FIG. 1 is a schematic structural diagram of an underwater fish automatic screening system of the present invention.

FIG. 2 is a schematic structural diagram of a fixed frame in the present invention.

FIG. 3 is a schematic view of the structure of the rotating frame in the present invention.

FIG. 4 is a schematic structural diagram of the fish driving device in the present invention.

FIG. 5 is a schematic diagram of the combination of the fish frame assembly and the fish driving device according to the present invention.

6 is a perspective view of the combination of the fish frame assembly and the fish driving device of the present invention.

FIG. 7 is a schematic structural diagram of a breeding box for fish to be classified in the embodiment.

FIG. 8 is a schematic diagram of the arrangement position of the bait delivery device in the embodiment.

FIG. 9 is a schematic diagram of the calculation of the length of the fish body in the embodiment.

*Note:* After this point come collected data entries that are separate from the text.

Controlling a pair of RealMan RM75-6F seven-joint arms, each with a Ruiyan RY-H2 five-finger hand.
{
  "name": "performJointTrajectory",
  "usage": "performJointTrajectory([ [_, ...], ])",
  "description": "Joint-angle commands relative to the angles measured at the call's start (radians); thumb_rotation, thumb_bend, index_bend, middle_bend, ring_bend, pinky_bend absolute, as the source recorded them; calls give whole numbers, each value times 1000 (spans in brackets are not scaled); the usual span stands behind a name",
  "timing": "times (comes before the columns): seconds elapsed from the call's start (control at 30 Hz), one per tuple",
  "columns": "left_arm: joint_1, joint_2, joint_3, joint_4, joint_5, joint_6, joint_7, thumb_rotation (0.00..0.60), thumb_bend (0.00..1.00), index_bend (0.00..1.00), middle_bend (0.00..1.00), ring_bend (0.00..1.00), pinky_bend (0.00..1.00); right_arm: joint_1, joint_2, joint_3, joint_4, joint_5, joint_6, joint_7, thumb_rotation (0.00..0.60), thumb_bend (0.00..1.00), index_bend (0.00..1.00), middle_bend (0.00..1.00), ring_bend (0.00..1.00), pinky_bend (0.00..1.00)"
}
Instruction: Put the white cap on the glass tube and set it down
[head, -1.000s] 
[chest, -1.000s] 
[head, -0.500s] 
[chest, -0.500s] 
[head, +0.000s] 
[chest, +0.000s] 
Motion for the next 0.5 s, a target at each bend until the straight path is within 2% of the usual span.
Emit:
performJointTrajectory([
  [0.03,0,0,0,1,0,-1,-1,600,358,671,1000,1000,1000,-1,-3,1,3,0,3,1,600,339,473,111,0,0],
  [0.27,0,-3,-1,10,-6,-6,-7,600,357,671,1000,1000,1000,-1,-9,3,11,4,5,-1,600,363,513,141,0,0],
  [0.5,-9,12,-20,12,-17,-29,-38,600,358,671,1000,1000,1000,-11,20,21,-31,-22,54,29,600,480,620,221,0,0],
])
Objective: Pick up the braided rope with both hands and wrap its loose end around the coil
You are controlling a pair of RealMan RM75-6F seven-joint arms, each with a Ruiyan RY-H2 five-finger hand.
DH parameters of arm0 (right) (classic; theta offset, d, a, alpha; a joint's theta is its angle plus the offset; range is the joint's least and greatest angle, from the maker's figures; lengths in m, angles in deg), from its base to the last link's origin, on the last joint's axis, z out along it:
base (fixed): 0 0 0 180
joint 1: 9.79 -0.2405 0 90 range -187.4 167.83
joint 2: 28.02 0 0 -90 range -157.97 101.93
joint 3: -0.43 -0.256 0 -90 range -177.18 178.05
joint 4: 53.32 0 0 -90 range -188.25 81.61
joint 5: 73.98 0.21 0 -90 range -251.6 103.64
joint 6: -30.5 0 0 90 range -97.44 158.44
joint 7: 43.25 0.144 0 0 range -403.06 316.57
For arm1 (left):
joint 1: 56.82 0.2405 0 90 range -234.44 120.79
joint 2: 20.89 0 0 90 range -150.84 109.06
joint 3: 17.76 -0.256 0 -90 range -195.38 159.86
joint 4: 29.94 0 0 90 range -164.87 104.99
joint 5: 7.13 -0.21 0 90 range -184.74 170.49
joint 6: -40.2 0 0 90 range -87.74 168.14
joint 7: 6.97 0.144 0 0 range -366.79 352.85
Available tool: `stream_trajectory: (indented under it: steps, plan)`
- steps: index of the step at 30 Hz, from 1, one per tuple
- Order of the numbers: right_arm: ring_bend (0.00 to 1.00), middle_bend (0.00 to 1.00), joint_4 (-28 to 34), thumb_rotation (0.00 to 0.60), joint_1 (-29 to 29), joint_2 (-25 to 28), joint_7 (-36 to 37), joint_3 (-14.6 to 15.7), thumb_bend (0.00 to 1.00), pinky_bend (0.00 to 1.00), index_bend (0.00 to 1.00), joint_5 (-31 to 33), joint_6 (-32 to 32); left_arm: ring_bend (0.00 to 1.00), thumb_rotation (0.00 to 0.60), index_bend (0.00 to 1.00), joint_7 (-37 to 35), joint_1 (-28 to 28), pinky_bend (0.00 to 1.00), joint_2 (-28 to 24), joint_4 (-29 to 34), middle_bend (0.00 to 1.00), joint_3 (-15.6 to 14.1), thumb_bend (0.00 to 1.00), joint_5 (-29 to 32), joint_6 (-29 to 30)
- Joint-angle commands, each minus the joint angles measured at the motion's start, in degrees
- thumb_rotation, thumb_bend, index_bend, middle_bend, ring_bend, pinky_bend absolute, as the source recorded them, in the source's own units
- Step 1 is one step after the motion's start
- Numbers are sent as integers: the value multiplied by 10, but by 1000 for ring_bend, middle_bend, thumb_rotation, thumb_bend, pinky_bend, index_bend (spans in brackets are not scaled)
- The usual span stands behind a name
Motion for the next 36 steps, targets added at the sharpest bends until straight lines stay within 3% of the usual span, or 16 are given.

In the figure: 1, buoy; 2, fish frame assembly; 201, fixed frame; 2011, fixed fish inlet; 2012, classified fish outlet; 202, rotating frame; 2021, rotating fish inlet; 2022, rotating fish outlet 3, fish driving device; 301, bottom plate; 302, first shaft; 302, second shaft; 304, first connecting rod; 305, second connecting rod; 306, third connecting rod; 307, flexible brush ; 308, fixed screw; 401, waterproof motor; 402, driving gear; 403, driven gear; 5, breeding box; 501, partition partition; 6, feeding mechanism.

Detailed ways

It should be noted that the embodiments of the present invention and the features of the embodiments may be combined with each other under the condition of no conflict. The present invention will be described in detail below with reference to the accompanying drawings and in conjunction with the embodiments.

In order to make the purposes, technical solutions and advantages of the embodiments of the present invention clearer, the technical solutions in the embodiments of the present invention will be clearly and completely described below with reference to the accompanying drawings in the embodiments of the present invention. Obviously, the described embodiments It is only a part of the embodiments of the present invention, but not all of the embodiments. The following description of at least one exemplary embodiment is merely illustrative in nature and is in no way intended to limit the invention, its application, or uses. Based on the embodiments of the present invention, all other embodiments obtained by those of ordinary skill in the art without creative efforts shall fall within the protection scope of the present invention.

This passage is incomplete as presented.